*PROBLEM TO SOLVE*
Where a line below includes the word "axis", copy that line.

*GIVEN MATERIAL*
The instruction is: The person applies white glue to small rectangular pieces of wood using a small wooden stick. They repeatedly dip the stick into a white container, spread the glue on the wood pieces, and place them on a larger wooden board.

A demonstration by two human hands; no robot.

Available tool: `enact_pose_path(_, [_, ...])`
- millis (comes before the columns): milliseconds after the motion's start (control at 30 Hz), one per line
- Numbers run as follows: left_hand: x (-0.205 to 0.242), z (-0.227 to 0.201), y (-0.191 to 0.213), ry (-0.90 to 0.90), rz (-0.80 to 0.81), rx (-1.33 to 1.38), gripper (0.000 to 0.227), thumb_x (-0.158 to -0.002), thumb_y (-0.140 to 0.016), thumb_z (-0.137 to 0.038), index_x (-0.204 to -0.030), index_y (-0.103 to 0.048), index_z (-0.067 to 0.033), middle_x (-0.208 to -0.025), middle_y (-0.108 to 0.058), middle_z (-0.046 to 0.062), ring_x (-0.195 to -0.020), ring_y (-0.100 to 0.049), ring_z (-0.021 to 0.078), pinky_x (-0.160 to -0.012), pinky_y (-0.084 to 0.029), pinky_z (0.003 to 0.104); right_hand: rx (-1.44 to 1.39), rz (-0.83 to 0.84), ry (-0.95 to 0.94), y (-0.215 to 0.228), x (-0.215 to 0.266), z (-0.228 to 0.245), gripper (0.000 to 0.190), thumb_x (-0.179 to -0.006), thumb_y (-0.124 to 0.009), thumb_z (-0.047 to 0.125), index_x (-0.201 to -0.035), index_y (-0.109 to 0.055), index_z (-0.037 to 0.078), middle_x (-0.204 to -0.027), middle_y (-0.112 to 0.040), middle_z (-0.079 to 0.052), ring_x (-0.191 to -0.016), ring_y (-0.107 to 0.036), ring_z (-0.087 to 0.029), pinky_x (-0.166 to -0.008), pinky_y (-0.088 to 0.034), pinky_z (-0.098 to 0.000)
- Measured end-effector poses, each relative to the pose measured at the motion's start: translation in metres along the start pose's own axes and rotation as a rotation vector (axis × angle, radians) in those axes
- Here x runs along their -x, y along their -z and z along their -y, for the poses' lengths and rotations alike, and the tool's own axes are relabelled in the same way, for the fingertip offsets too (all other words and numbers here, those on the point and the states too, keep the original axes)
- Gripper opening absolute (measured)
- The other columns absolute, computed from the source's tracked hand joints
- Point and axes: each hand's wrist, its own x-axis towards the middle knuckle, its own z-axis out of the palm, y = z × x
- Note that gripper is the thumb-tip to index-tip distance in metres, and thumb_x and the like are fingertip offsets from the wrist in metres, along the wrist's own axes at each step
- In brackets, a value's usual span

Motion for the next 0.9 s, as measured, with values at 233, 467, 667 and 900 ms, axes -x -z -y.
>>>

*ANSWER SPACE*
- Measured end-effector poses, each relative to the pose measured at the motion's start: translation in metres along the start pose's own axes and rotation as a rotation vector (axis × angle, radians) in those axes
- Point and axes: each hand's wrist, its own x-axis towards the middle knuckle, its own z-axis out of the palm, y = z × x

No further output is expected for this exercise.